## What you should do
Your answer must be an exact copy of the lines below, from the first through the one with "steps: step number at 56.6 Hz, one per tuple", with no pictures.

## The input
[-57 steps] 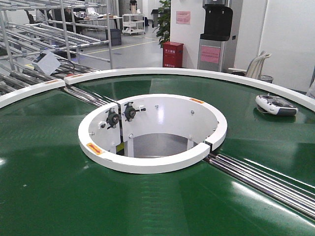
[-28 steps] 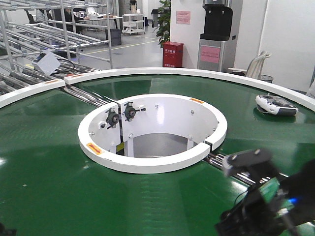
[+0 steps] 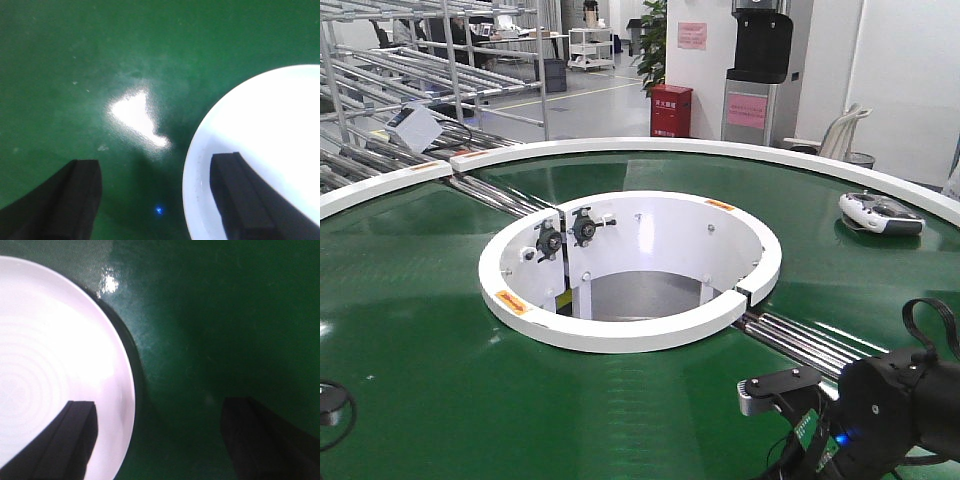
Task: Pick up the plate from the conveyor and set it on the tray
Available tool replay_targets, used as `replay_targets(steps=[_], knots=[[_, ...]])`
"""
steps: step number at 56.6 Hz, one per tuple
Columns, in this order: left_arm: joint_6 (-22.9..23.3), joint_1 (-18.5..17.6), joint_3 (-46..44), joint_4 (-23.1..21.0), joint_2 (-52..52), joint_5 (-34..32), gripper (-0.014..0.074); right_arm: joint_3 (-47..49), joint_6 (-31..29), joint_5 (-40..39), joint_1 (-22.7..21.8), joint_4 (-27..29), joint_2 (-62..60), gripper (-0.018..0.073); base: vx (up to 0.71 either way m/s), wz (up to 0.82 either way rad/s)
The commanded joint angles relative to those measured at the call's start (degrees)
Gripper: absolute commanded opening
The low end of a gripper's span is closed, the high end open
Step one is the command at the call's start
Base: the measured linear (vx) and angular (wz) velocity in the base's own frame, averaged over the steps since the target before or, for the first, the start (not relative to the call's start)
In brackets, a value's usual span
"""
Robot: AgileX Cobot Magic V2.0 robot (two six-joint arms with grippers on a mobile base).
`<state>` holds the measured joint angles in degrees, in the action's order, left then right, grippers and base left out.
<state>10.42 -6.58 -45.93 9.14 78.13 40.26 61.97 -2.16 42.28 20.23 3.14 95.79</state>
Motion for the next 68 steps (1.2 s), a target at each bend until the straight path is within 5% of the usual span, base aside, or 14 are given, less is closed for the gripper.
replay_targets(steps=[1, 54, 68], knots=[[0.61, 0.09, -1.04, -0.35, 1.25, -3.11, 0.0576, 1.87, -0.20, -2.65, -0.02, 0.07, -2.25, 0.0549, 0.00, 0.00], [-1.29, -0.39, -0.71, -5.60, 11.87, -7.42, 0.0573, 1.87, -1.34, -5.22, 0.88, 6.28, 6.90, 0.0534, 0.00, 0.00], [-1.40, -0.39, -0.71, -6.14, 11.87, -7.87, 0.0481, 1.87, -1.63, -6.59, 4.84, 5.57, 7.56, 0.0452, 0.00, 0.00]])
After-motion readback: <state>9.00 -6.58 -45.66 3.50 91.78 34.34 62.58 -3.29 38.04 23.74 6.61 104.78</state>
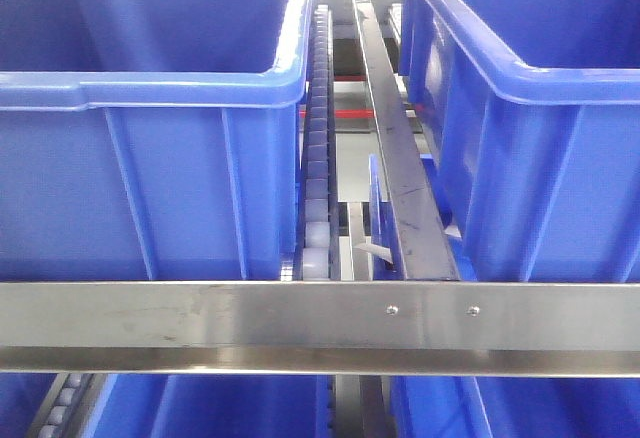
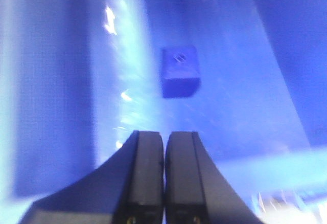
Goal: Pick and sort blue part to right shelf
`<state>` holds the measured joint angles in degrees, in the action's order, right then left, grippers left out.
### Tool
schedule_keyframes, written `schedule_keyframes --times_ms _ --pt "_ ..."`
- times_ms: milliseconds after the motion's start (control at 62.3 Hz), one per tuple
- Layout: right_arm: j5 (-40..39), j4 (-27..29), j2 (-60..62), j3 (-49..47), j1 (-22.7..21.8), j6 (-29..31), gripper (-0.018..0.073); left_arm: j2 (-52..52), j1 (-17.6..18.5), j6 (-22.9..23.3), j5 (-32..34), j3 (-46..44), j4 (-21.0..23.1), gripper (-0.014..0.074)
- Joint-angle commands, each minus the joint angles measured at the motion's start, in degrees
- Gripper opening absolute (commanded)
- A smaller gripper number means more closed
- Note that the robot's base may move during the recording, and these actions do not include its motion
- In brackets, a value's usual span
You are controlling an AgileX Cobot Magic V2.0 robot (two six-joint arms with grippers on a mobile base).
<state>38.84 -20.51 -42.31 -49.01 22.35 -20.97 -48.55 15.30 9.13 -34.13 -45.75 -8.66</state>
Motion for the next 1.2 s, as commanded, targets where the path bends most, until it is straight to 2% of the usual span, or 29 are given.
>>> schedule_keyframes --times_ms 0,128,321,433,610,963,1123,1187 --pt "-0.1 -1.4 -7.6 -7.8 -0.3 -0.1 0.0155 4.2 0.4 0.0 5.4 0.1 -1.4 0.0123" --pt "4.8 -0.4 -18.3 -16.9 -2.9 -0.1 0.0155 9.1 0.4 0.0 5.5 1.8 -2.7 0.0123" --pt "6.1 1.3 -30.4 -24.2 -10.9 1.0 0.0155 13.7 0.4 0.0 5.4 3.9 -2.8 0.0123" --pt "5.0 5.4 -36.1 -26.2 -15.7 5.6 0.0155 15.3 0.4 0.0 4.9 4.7 -2.7 0.0123" --pt "3.6 11.4 -45.4 -29.4 -20.4 15.1 0.0155 16.3 0.4 0.0 4.8 5.1 -2.7 0.0123" --pt "-8.0 11.2 -60.2 -30.0 -21.9 16.4 0.0155 16.3 0.4 0.0 4.9 5.1 -2.1 0.0123" --pt "-8.6 11.2 -62.9 -30.0 -21.9 16.4 0.0156 16.3 0.4 0.0 4.9 5.1 -1.7 0.0123" --pt "-8.4 11.2 -63.2 -30.0 -21.9 16.4 0.0186 16.3 0.4 0.0 4.9 5.1 -1.0 0.0123"
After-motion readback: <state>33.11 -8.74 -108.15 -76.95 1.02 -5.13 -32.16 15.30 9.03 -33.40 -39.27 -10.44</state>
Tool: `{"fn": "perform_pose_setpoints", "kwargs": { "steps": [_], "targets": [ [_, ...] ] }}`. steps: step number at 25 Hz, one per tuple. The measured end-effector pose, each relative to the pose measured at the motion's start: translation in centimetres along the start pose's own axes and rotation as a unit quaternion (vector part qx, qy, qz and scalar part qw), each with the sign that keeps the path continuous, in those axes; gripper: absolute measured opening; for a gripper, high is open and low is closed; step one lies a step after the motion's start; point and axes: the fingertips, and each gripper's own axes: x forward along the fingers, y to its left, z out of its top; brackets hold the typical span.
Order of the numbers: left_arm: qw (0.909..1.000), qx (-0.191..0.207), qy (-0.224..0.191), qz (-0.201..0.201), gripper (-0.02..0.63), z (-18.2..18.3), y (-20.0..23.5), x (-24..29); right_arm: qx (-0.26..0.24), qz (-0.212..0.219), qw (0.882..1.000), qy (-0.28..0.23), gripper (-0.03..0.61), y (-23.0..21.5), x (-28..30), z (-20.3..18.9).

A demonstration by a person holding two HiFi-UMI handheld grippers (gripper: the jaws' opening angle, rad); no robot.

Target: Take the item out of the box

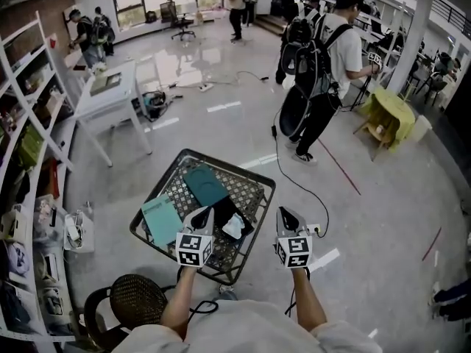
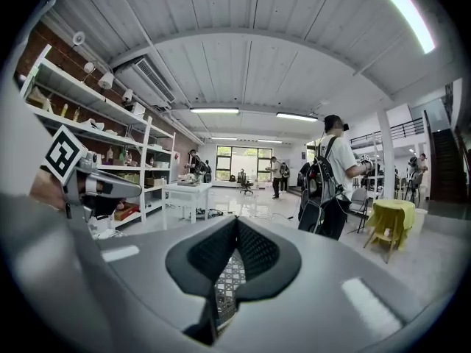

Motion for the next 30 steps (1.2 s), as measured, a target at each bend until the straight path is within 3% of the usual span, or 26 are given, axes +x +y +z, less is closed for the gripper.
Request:
{"fn": "perform_pose_setpoints", "kwargs": {
  "steps": [15, 23, 30],
  "targets": [
    [0.9993, -0.002, 0.005, -0.037, 0.006, 0.6, 5.9, 6.9, -0.001, -0.033, 0.999, 0.008, 0.0, -0.1, 7.6, 0.8],
    [0.9982, -0.007, 0.03, -0.051, 0.006, -1.6, 5.5, 8.4, 0.007, -0.036, 0.999, 0.033, 0.0, -0.4, 7.6, -1.6],
    [0.997, -0.012, 0.063, -0.042, 0.006, -4.3, 3.7, 9.3, 0.012, -0.004, 0.998, 0.062, 0.0, -1.0, 7.8, -4.4]
  ]
}}
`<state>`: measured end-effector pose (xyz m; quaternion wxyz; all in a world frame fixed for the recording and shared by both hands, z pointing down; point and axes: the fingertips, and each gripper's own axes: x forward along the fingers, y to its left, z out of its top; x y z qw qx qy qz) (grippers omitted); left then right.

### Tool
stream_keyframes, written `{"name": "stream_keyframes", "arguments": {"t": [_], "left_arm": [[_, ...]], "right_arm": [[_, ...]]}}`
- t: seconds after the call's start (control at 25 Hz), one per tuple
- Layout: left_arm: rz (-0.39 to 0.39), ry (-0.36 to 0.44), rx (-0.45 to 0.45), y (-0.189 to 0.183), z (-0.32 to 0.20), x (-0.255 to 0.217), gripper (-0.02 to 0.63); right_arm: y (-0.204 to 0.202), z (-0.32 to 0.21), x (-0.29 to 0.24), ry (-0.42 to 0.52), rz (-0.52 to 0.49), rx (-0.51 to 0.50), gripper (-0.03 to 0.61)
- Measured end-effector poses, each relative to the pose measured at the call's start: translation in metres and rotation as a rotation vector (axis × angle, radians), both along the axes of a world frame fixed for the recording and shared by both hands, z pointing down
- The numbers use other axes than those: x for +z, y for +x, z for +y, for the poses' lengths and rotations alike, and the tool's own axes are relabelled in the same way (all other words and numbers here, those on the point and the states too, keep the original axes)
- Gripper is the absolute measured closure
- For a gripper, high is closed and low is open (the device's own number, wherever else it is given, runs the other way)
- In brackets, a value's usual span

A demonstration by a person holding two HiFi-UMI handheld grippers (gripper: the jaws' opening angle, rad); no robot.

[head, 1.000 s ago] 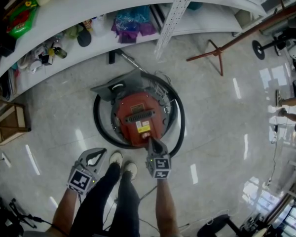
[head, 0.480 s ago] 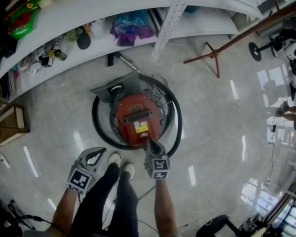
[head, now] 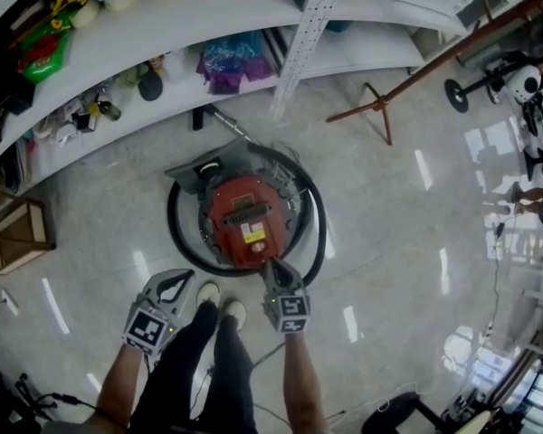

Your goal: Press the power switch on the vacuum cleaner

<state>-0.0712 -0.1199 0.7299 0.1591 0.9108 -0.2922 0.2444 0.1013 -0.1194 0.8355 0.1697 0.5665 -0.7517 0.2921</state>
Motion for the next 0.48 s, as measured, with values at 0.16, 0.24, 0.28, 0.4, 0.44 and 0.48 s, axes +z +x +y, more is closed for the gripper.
{"name": "stream_keyframes", "arguments": {"t": [0.16, 0.24, 0.28, 0.4, 0.44, 0.48], "left_arm": [[0.006, 0.002, -0.002, 0.002, 0.001, -0.009, 0.620], [0.009, 0.008, -0.005, 0.001, 0.001, -0.014, 0.620], [0.009, 0.012, -0.005, 0.001, 0.001, -0.017, 0.620], [0.011, 0.023, -0.003, 0.002, 0.003, -0.028, 0.620], [0.012, 0.030, -0.003, 0.003, 0.002, -0.033, 0.620], [0.017, 0.037, -0.005, 0.004, 0.001, -0.038, 0.620]], "right_arm": [[0.000, 0.006, -0.016, 0.011, -0.013, 0.006, 0.568], [-0.001, 0.006, -0.026, 0.021, -0.020, 0.009, 0.568], [-0.002, 0.007, -0.031, 0.027, -0.020, 0.010, 0.568], [-0.002, 0.010, -0.049, 0.045, -0.023, 0.015, 0.568], [-0.003, 0.011, -0.056, 0.051, -0.026, 0.016, 0.568], [-0.004, 0.011, -0.064, 0.058, -0.029, 0.016, 0.568]]}}
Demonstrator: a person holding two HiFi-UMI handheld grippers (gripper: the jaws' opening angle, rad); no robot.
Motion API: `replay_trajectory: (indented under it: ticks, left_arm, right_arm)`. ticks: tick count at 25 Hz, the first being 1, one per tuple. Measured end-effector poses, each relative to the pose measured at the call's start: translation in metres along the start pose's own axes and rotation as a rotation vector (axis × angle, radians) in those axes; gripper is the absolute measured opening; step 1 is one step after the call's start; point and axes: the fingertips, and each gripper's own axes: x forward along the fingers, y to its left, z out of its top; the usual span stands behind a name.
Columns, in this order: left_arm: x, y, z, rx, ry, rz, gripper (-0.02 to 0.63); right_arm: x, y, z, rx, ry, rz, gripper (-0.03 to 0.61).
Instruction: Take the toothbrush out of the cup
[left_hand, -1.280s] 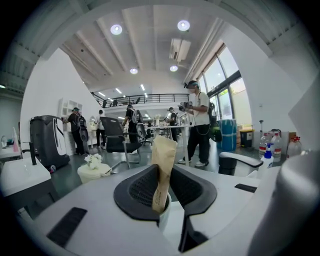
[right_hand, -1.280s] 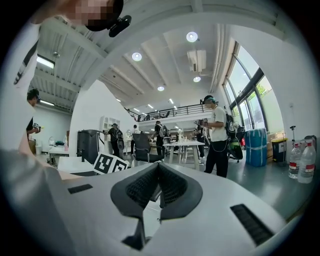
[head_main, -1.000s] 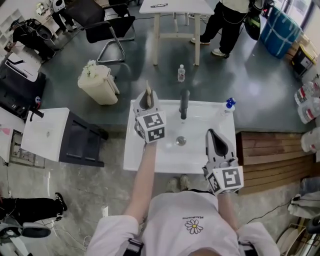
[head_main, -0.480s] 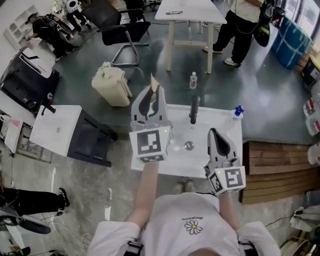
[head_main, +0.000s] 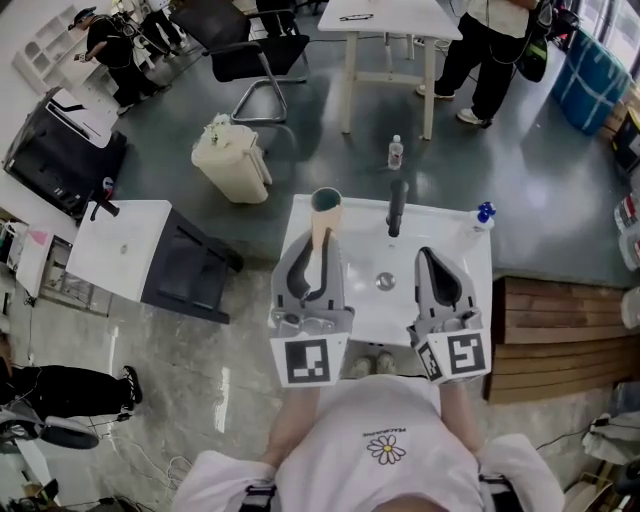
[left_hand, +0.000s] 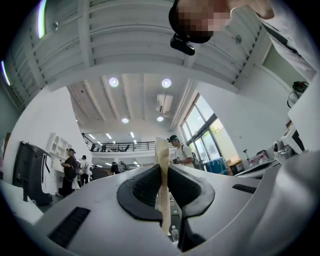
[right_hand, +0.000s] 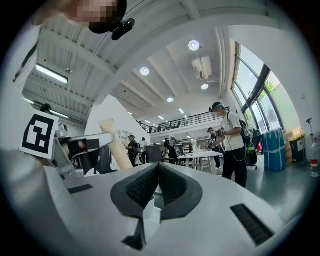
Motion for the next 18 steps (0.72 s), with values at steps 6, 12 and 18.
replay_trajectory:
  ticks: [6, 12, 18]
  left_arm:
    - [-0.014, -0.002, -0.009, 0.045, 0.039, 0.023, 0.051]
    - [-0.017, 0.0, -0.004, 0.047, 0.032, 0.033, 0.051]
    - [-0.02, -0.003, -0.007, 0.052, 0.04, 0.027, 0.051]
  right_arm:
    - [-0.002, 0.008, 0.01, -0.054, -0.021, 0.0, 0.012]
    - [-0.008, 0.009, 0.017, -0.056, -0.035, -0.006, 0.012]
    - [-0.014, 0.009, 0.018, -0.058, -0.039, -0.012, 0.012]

## Written reply
[-57 steps] 
[-28 steps] 
[+0 steps] 
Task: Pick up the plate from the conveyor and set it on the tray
Available tool replay_targets, used as `replay_targets(steps=[_], knots=[[_, ...]])`
"""
steps: step number at 56.6 Hz, one per tuple

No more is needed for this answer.